According to her, criticisms of "wokeness" are nothing but a right-wing dog whistle to justify prejudice and discrimination against marginalized communities. The writer passionately declared, "Everyone knows there are people on all sides who prefer to categorize others rather than address the arguments. The point of being woke is knowing that, while the debates over issues rage, there are people being denied life in all its fullness." Admirable sentiments, indeed, but as I soon discovered, the conversation was somewhat one-sided.
While I understand what she was getting at, let's not kid ourselves. Every marginalized group in America knows there's more to it than this writer has asserted. In the words of philosopher Taylor Swift, perhaps liberal allies should recognize that, "It's me, hi, I'm the problem, it's me."
In other words, I fundamentally disagree that it's a solely right-wing propaganda campaign that has resulted the distortion of what "wokeness" really means. Many people that claim to be woke are self-serving allies that have hijacked legitimate civil rights movements for social currency.
"Woke" was originally a term in AAVE that meant "to be alert to racial prejudice and discrimination." Today, white, educated, well-off faux liberals have latched onto the concept to make themselves feel better about their privileges in society, often to the detriment of the people they claim they're advocating for.
It reminded me of many experiences I have had doing damage control when my "allies" overstep for progressive virtue signal points. For example, my coworker Emily, an affluent MSNBC and Merlot addicted white woman, decided to crusade against homophobia on my behalf.
She reported a black colleague to HR for alleged homophobic comments against me. (Spoiler: the comments in question were not ill-intentioned and my black colleague was also bisexual.) The incident had me running around the office all day, extinguishing the fires of misplaced activism, to save my colleague from undeserved disciplinary action. The tragicomic part was that Emily, in her misguided zeal, never once asked me how I felt about the situation or whether I wanted her to intervene.

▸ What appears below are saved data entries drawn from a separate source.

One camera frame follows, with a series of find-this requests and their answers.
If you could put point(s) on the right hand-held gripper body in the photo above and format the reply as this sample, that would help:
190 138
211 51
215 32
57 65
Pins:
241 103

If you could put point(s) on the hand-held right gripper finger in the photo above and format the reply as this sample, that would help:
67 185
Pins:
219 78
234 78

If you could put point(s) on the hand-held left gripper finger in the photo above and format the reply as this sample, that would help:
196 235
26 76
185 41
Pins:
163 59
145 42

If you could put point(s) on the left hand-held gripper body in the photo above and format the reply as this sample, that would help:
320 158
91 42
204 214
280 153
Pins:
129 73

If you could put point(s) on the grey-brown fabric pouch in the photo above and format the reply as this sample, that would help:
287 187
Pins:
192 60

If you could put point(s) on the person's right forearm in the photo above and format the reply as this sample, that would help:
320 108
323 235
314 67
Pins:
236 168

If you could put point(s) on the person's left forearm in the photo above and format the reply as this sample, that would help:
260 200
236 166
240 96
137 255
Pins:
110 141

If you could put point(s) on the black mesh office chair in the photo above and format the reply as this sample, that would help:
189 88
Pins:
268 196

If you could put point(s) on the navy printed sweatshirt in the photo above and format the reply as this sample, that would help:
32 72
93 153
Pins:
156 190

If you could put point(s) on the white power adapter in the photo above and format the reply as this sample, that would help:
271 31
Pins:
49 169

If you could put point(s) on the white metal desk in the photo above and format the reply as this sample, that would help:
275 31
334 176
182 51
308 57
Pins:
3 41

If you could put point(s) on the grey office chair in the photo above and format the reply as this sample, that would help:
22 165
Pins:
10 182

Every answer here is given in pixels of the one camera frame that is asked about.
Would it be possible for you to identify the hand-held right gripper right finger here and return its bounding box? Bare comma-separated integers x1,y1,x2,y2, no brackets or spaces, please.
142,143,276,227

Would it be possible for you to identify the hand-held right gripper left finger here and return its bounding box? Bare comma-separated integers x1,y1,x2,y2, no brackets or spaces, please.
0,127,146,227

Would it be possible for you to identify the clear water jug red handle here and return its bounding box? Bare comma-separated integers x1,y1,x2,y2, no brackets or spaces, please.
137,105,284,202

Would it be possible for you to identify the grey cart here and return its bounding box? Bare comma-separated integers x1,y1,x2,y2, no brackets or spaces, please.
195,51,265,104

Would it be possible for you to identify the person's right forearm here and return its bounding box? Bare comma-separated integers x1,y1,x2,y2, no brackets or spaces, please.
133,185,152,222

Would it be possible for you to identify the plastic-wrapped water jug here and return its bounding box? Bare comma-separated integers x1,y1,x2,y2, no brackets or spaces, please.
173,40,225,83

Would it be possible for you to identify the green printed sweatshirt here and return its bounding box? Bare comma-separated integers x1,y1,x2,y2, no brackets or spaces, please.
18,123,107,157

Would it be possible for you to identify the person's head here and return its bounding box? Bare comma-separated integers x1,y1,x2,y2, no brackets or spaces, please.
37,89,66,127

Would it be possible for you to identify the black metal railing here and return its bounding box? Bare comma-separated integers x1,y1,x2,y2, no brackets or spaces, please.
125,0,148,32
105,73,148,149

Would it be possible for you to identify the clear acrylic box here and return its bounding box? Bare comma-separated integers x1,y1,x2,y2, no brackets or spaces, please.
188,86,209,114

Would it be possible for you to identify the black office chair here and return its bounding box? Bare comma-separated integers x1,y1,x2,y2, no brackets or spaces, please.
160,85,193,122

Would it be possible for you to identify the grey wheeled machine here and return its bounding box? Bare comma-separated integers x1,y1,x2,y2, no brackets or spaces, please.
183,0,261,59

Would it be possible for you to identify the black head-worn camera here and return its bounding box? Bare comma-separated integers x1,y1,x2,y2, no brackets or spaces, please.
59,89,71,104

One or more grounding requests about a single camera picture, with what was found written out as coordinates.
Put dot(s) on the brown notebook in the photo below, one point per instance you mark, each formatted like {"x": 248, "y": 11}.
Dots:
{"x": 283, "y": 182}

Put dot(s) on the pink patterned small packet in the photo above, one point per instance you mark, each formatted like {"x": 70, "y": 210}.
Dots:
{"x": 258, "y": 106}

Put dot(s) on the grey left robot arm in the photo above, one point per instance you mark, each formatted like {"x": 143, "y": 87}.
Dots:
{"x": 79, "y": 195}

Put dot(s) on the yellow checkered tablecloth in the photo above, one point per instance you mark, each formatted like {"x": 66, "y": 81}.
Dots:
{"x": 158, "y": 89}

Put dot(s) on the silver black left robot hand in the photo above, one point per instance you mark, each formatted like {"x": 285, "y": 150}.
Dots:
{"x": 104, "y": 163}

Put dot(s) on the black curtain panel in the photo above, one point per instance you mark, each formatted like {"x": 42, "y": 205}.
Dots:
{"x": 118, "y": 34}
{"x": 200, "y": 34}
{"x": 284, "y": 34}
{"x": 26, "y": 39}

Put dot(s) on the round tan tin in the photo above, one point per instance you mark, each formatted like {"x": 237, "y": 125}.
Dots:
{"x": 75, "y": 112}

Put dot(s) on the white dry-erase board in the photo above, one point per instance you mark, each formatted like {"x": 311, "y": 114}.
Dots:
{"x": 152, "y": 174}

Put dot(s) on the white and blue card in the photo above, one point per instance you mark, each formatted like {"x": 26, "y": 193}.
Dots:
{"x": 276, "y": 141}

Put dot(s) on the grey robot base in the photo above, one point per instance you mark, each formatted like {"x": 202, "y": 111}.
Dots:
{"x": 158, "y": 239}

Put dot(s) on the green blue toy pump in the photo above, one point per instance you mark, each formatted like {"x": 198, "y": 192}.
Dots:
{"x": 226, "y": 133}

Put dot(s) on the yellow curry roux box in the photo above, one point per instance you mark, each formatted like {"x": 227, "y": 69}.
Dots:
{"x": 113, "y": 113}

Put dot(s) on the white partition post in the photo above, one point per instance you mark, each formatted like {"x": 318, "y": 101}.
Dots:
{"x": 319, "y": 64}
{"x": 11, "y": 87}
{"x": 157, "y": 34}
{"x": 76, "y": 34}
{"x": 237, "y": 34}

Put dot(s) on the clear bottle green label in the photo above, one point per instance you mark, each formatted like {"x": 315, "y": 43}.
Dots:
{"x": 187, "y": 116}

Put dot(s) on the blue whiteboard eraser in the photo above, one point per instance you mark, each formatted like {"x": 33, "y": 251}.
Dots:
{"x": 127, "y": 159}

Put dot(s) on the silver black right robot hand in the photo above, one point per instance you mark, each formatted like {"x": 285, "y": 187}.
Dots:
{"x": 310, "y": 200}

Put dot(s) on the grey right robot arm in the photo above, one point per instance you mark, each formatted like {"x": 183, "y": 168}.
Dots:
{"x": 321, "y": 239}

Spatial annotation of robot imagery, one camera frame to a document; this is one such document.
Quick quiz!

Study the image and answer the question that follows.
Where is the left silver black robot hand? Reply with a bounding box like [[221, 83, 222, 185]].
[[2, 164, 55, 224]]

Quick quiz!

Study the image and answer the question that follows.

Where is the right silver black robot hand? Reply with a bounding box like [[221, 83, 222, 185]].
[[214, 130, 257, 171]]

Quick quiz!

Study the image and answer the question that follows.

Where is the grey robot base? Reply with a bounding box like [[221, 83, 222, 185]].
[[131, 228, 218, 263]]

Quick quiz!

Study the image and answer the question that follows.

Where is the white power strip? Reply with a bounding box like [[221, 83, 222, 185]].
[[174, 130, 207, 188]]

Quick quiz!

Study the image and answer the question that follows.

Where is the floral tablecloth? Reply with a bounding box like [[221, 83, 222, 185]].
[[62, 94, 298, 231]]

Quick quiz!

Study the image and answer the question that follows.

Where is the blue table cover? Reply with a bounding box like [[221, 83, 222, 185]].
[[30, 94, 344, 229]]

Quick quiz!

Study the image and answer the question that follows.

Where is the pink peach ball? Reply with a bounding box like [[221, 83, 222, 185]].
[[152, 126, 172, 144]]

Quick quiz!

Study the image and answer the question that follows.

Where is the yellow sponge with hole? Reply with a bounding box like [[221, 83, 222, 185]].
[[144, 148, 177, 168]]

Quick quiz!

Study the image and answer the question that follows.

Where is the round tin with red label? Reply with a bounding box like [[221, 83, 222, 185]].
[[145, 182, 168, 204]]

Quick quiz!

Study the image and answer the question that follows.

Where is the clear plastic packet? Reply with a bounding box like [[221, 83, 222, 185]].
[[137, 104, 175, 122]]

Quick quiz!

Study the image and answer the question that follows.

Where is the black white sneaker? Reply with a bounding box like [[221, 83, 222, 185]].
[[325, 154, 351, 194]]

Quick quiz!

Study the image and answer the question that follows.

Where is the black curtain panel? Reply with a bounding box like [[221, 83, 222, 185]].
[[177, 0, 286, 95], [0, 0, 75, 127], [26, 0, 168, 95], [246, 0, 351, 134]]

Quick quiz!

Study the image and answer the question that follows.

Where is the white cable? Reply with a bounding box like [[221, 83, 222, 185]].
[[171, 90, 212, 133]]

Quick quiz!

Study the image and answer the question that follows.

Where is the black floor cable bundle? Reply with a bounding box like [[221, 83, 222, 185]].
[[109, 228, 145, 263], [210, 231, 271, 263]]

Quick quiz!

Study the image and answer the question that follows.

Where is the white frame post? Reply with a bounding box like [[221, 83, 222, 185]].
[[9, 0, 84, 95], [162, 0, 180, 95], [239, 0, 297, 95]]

This incident, and my more recent encounter with our blogger, highlight a recurring issue in the discourse on 'wokeness.' Increasingly, it seems, well-intentioned allies are committing the sin they denounce: silencing marginalized voices.
Our blogger, in her fervor to combat the misuse of the term "woke," ends up doing the same, silencing opposition and curating a unilateral discussion. She says, "To them, I say, you are identifying the wrong people as 'woke.' Or, you're miffed that those of us who are woke intend to hold accountable those who push hateful rhetoric" (MomzillaNC, 2023). But, who defines what hateful rhetoric is and isn't? And who gets to determine who the 'wrong' and 'right' people are?

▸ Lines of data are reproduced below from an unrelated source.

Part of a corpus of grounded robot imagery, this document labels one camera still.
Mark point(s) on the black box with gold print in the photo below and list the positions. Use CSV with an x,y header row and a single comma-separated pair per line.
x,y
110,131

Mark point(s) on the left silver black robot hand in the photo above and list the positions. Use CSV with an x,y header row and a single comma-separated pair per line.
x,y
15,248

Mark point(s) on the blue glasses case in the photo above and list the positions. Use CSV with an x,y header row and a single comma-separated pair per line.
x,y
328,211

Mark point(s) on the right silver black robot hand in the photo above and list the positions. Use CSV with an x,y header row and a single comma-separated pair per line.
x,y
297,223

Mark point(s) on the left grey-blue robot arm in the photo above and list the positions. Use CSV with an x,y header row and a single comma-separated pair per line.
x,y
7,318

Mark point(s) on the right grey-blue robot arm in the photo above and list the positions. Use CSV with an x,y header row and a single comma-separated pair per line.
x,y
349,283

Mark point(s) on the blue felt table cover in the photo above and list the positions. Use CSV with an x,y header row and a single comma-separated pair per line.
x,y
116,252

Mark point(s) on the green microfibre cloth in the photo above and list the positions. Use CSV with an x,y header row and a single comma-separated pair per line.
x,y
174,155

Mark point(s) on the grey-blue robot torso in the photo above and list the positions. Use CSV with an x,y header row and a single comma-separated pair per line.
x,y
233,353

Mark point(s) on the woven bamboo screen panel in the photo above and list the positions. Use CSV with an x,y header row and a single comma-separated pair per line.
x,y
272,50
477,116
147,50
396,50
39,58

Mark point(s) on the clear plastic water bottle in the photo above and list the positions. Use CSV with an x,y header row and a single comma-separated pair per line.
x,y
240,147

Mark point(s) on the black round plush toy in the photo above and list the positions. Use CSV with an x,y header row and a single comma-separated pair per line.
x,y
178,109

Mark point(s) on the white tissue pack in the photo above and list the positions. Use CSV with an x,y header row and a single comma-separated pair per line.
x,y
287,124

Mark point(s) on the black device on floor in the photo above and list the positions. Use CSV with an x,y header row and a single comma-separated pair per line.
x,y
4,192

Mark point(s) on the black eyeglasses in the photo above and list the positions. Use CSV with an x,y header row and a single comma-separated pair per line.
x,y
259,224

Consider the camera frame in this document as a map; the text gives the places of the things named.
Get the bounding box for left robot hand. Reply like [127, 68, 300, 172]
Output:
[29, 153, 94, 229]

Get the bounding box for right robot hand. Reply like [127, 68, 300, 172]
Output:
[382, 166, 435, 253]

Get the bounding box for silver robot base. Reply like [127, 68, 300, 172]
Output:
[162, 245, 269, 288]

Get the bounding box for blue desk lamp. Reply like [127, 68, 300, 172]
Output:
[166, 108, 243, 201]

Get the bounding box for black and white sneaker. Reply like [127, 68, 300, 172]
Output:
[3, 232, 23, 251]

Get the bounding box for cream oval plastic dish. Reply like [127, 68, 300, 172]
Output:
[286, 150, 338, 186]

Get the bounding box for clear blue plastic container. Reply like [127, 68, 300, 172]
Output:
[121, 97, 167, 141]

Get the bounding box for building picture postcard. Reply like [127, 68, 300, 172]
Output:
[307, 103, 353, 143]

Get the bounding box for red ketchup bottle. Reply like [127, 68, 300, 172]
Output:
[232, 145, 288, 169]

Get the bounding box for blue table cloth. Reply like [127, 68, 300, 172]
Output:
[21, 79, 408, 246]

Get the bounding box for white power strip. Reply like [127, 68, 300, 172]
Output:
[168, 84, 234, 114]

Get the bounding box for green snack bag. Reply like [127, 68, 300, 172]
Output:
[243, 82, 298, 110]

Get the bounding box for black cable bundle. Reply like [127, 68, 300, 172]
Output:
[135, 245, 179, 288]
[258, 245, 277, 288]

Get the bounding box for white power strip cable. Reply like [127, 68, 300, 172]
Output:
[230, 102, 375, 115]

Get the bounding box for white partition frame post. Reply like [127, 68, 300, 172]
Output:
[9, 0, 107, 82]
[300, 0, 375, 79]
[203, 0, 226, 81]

For the record, I am all for progressivism and social justice. I cheer for empathy, inclusivity, and anti-oppression. However, I also vouch for humility, active listening, and acknowledging the nuances in every story. So, dear reader, if you ever find yourself armed with the shield of 'wokeness,' remember: it's a dialogue, not a monologue.
Perhaps next time, before we hurriedly pull the 'woke' trigger, we could take a moment to ensure we're not inadvertently causing harm. As my experience with Emily shows, there's a thin line between advocacy and misplaced activism. We all might do well to tread carefully, for even the most well-intentioned actions can result in the opposite of what we intend.

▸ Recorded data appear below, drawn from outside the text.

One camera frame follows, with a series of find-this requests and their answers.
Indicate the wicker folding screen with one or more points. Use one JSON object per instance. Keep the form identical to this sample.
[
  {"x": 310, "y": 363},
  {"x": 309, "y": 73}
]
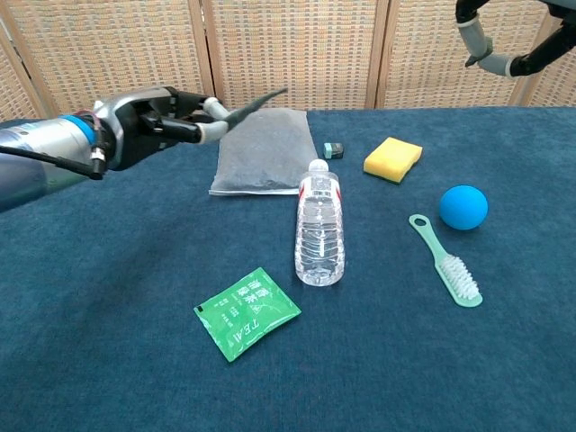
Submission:
[{"x": 337, "y": 45}]

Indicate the blue ball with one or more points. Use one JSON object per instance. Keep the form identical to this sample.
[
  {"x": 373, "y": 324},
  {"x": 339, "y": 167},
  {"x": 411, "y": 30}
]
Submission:
[{"x": 463, "y": 207}]

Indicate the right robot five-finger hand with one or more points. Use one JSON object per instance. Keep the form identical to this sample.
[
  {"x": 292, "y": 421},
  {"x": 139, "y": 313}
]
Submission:
[{"x": 549, "y": 49}]

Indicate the yellow sponge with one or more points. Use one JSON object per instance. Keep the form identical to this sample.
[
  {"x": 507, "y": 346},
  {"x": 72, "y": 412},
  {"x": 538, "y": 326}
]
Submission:
[{"x": 391, "y": 158}]

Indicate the green tea packet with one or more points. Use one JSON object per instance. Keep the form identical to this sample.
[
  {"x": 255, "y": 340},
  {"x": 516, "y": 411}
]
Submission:
[{"x": 245, "y": 315}]

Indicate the grey zip plastic bag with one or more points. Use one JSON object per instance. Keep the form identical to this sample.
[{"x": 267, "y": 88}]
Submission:
[{"x": 270, "y": 153}]

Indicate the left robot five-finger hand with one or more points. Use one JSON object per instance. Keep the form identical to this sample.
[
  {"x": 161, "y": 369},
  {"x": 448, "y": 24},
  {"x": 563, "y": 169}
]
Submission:
[{"x": 144, "y": 121}]

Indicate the mint green brush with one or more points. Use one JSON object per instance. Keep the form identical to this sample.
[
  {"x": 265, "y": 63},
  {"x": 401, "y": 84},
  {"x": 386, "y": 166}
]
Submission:
[{"x": 450, "y": 265}]

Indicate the small teal black box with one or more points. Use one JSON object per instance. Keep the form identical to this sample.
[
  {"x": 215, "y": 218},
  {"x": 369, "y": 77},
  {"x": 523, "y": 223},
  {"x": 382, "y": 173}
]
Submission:
[{"x": 335, "y": 150}]

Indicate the clear plastic water bottle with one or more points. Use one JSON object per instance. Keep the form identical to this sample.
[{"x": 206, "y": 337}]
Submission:
[{"x": 319, "y": 225}]

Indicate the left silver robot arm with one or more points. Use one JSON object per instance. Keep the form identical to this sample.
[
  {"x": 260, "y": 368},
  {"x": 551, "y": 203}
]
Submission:
[{"x": 27, "y": 180}]

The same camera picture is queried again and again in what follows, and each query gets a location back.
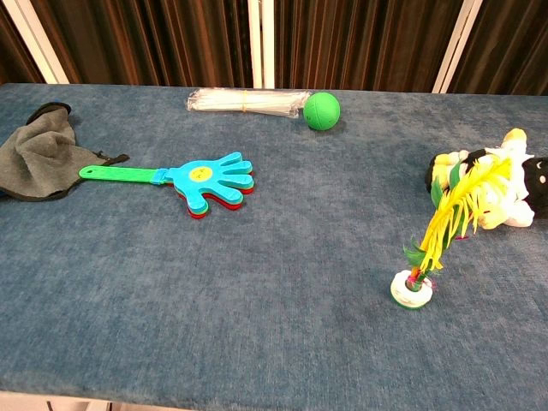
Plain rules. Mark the blue velvet tablecloth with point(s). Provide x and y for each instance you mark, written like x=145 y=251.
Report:
x=274 y=278

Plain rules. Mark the green rubber ball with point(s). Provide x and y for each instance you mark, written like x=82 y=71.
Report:
x=322 y=111

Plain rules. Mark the clear bag of white straws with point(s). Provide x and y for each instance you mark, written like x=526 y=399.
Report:
x=240 y=102

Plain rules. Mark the yellow green feather shuttlecock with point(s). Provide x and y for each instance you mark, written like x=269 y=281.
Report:
x=445 y=222

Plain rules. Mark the dark brown pleated curtain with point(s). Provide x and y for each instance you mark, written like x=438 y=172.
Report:
x=162 y=38

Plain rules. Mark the black white yellow plush doll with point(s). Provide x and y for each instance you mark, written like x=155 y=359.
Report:
x=505 y=205

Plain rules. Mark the grey cloth black edging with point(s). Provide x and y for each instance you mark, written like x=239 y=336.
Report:
x=38 y=158

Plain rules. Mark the white upright frame post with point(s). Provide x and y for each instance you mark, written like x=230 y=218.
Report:
x=261 y=43

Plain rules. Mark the white slanted frame post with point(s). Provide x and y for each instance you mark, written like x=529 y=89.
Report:
x=32 y=38
x=456 y=47

If the aim is to foster a society where everyone has a voice and is treated with dignity, then the concept of social justice should encompass everyone's perspective. Isn't that what it's all about? Ensuring everyone can share their story, engage in dialogue, and contribute to a more inclusive and equitable society.
It's not about 'us' versus 'them.' It's about 'we' - all of us, navigating this world, trying to make it a better place, one conversation at a time.